Data excerpt below:

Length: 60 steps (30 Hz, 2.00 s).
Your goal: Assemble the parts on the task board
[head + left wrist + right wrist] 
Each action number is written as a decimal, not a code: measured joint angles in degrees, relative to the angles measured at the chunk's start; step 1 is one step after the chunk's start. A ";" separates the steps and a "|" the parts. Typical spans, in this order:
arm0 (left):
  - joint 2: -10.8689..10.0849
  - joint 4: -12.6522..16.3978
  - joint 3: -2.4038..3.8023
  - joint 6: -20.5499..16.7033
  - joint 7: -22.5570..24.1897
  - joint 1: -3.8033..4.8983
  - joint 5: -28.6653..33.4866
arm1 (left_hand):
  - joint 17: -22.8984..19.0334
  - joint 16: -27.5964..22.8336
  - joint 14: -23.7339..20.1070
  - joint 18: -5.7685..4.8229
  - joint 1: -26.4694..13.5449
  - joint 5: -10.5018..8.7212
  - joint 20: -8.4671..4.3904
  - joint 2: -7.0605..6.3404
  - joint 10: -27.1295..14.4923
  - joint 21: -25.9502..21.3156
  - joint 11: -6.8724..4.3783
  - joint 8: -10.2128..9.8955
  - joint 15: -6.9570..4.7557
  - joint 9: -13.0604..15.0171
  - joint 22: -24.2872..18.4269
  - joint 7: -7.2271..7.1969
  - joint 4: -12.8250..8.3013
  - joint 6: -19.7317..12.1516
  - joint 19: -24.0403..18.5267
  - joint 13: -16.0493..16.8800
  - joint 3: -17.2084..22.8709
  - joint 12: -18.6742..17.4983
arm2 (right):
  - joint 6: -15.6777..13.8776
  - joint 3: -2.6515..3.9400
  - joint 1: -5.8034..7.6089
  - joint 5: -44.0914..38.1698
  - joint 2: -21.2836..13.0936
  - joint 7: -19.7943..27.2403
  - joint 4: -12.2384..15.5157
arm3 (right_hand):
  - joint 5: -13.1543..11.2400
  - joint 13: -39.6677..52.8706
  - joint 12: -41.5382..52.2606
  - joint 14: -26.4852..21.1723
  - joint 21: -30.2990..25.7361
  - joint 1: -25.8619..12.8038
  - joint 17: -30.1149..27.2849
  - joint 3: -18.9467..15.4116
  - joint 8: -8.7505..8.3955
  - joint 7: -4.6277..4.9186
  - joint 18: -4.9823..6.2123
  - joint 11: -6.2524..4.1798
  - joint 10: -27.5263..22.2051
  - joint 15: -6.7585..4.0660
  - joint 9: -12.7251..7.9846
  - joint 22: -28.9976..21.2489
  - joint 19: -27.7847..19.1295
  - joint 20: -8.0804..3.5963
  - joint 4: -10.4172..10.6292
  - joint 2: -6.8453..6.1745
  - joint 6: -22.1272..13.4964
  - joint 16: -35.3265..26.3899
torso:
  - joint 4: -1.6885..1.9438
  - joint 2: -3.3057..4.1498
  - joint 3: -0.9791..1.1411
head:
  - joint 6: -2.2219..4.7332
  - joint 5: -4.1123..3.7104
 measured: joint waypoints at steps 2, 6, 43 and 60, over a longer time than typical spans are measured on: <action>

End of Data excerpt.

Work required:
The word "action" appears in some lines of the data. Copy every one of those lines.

Solution to this problem:
Each action number is written as a decimal, not a code: measured joint angles in degrees, relative to the angles measured at the chunk's start; step 1 is one step after the chunk's start. A ";" separates the steps and a "|" the parts. Typical spans, in this order:
 measured: joint waypoints at steps 2, 6, 43 and 60, over a longer time than typical spans are measured on: <action>

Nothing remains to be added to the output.